Flood Watch: U.S. 264 between Greenville, Raleigh closed

STANTONSBURG, N.C. (WNCT) — After heavy rains brought excess waters to several rivers and creeks across the East, all eyes are now on the waterways.

U.S. 264 between Greenville and Raleigh is closed in Wilson County. The NCDOT estimates the road could be closed for a few days, although that is subject to change based on flooding.

The boat launch at the Town Common in Greenville is under water, which isn’t that unusual, but the water is expected to rise even more

The river right now is at just over 11 feet, and current projections have it cresting just over 19 feet, likely sometime this weekend.

Several townhomes right along the river, River Park North, and parts of the Pitt-Greenville Airport will likely end up under water by the weekend.

Erik Heden over at the National Weather Service, explained why the crest is so significant.

“Our forecast crest is around 19.6 feet, that’s roughly about 5 feet lower than Matthew,” said Heden. “It should not be as high as what we saw during Matthew; however, that would only be the sixth time that that river gauge has been in major flood category in the last 100 years,”

Although the flooding is not expected to be anywhere near as bad as it was after Matthew, the fact eastern North Carolina is dealing with major flooding again is significant.

Parts of Highway 58 in both directions near the Stantonsburg-Wilson city line were closed Wednesday due to high water levels from the Contentnea Creek, and a number of homes were evacuated.

The road closed around 2:30 a.m. Wednesday morning.

“I mean we knew it was a lot of rain,” said Walter Wheeler, who lives nearby. “But when I woke up at 3:30 this morning and just happened to walk out to the deck, I saw there was already two feet of water in the yard, so it’s like ocean-front property now.”

For Greene County resident David King, it’s an all too familiar feeling.

“Six months,” said King. “ It’s terrible. There’s nothing we can do about it. Just move stuff out.”

David King is just one of several people on Highway 58 moving out belongings after being told to evacuate.

Those just beginning to recover from October’s flooding are now fearful they’ll need to start over again.

“Hopefully it’s not going to get in the house, because we lost a house in October with Matthew,” said Wheeler.

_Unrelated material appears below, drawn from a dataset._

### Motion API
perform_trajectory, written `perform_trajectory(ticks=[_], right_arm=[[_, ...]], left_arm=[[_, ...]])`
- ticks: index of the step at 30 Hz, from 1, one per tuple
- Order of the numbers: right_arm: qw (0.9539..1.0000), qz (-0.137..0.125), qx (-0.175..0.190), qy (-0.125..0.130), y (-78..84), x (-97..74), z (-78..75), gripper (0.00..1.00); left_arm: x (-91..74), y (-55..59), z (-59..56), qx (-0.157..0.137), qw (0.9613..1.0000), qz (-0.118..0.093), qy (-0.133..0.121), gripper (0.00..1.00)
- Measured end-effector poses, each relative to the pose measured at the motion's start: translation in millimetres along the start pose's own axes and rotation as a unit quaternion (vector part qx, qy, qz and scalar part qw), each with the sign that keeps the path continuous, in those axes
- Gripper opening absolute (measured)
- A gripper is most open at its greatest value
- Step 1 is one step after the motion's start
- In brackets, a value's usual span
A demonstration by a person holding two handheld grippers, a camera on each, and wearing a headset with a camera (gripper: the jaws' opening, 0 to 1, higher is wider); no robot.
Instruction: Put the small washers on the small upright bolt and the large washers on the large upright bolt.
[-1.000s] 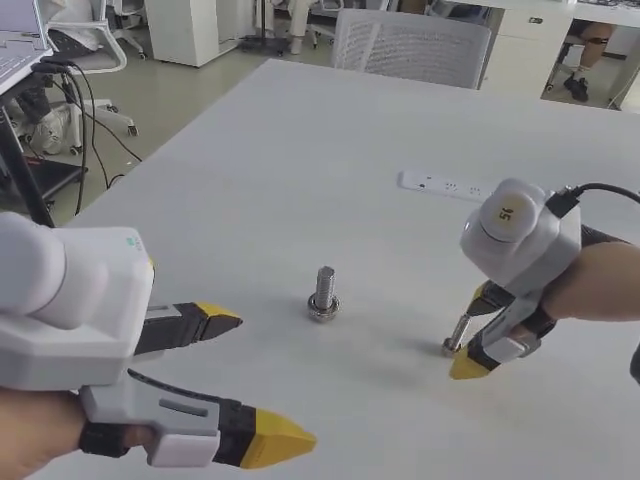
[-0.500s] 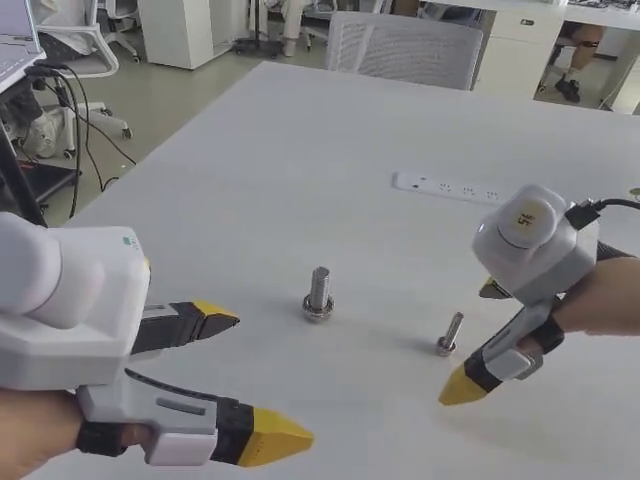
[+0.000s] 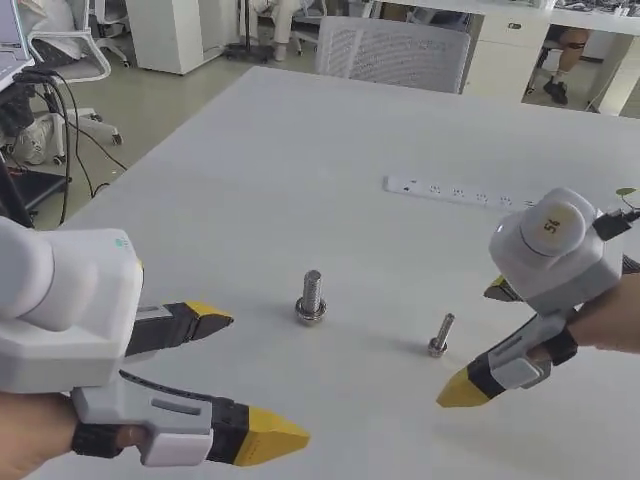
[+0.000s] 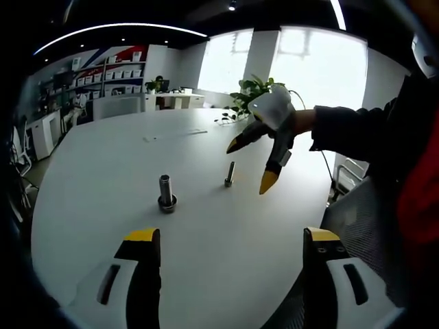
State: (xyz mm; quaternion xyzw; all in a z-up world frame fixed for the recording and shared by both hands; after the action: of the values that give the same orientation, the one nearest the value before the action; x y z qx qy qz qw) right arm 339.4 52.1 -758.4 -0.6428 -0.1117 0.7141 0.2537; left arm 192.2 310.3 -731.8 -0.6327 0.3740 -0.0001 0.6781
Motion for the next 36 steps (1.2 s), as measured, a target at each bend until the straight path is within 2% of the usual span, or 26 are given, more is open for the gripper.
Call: perform_trajectory(ticks=[10, 11, 20, 26, 33, 36], right_arm=[[0.9989, -0.040, 0.007, 0.023, 0.5, -12.3, 14.8, 1.00], [0.9983, -0.049, 0.011, 0.027, 1.8, -14.0, 18.2, 1.00], [0.9959, -0.074, 0.030, 0.043, 15.7, -19.0, 36.9, 1.00], [0.9922, -0.102, 0.042, 0.059, 20.8, -27.5, 50.7, 1.00], [0.9888, -0.122, 0.049, 0.071, 26.2, -31.9, 68.0, 1.00], [0.9859, -0.138, 0.055, 0.077, 29.5, -34.1, 77.1, 1.00]], left_arm=[[-0.1, -1.4, 0.9, -0.001, 1.0000, -0.006, -0.003, 0.86], [-0.1, -1.6, 1.0, -0.002, 1.0000, -0.007, -0.003, 0.86], [0.0, -2.9, 0.7, -0.002, 0.9999, -0.012, -0.002, 0.87], [1.0, -4.5, -0.3, -0.002, 0.9999, -0.016, -0.001, 0.87], [1.0, -4.9, -1.6, -0.001, 0.9998, -0.019, 0.001, 0.87], [0.5, -4.6, -2.3, -0.001, 0.9998, -0.021, 0.002, 0.87]])
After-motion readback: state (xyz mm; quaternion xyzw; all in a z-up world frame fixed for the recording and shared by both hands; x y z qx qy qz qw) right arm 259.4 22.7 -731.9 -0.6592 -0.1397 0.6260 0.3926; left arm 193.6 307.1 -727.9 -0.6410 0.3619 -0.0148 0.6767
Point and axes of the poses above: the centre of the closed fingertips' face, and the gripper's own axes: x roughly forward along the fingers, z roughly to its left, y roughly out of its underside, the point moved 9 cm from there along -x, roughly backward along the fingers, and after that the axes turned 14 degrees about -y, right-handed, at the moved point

Wheeler said losing items is the least of their worries.

“We’re safe,” said Wheeler. We can buy another home. We can buy another vehicle. So, that’s how I look at it.”

Greene County Emergency Management is monitoring water levels across the area and closing down roads that are unsafe to pass.

“It takes a lot to be able to get things in place, so we can make the citizens in the county safe,” said Berry Anderson, Greene County Emergency Management director.

 

For an update to date list of road closures across eastern North Carolina, check here.  

Gov. Roy Cooper is warning residents across the state to be cautious after the state’s heaviest rainfall since Hurricane Matthew. The biggest concern is rising rivers because the flooding from the Triangle is expected to drain into the Tar River.

Greenville Mayor Allen Thomas wants residents to be vigilant. He said it will take a major effort to prevent massive flooding in the future.

“We feel there’s an obligation in the Triangle, in the Triad, where water is,” said Thomas. “We are calling on federal and state officials now that we don’t want to wait for the next epic flood event, we want to see the Army Corps of Engineers clean these rivers out, clean these streams out.”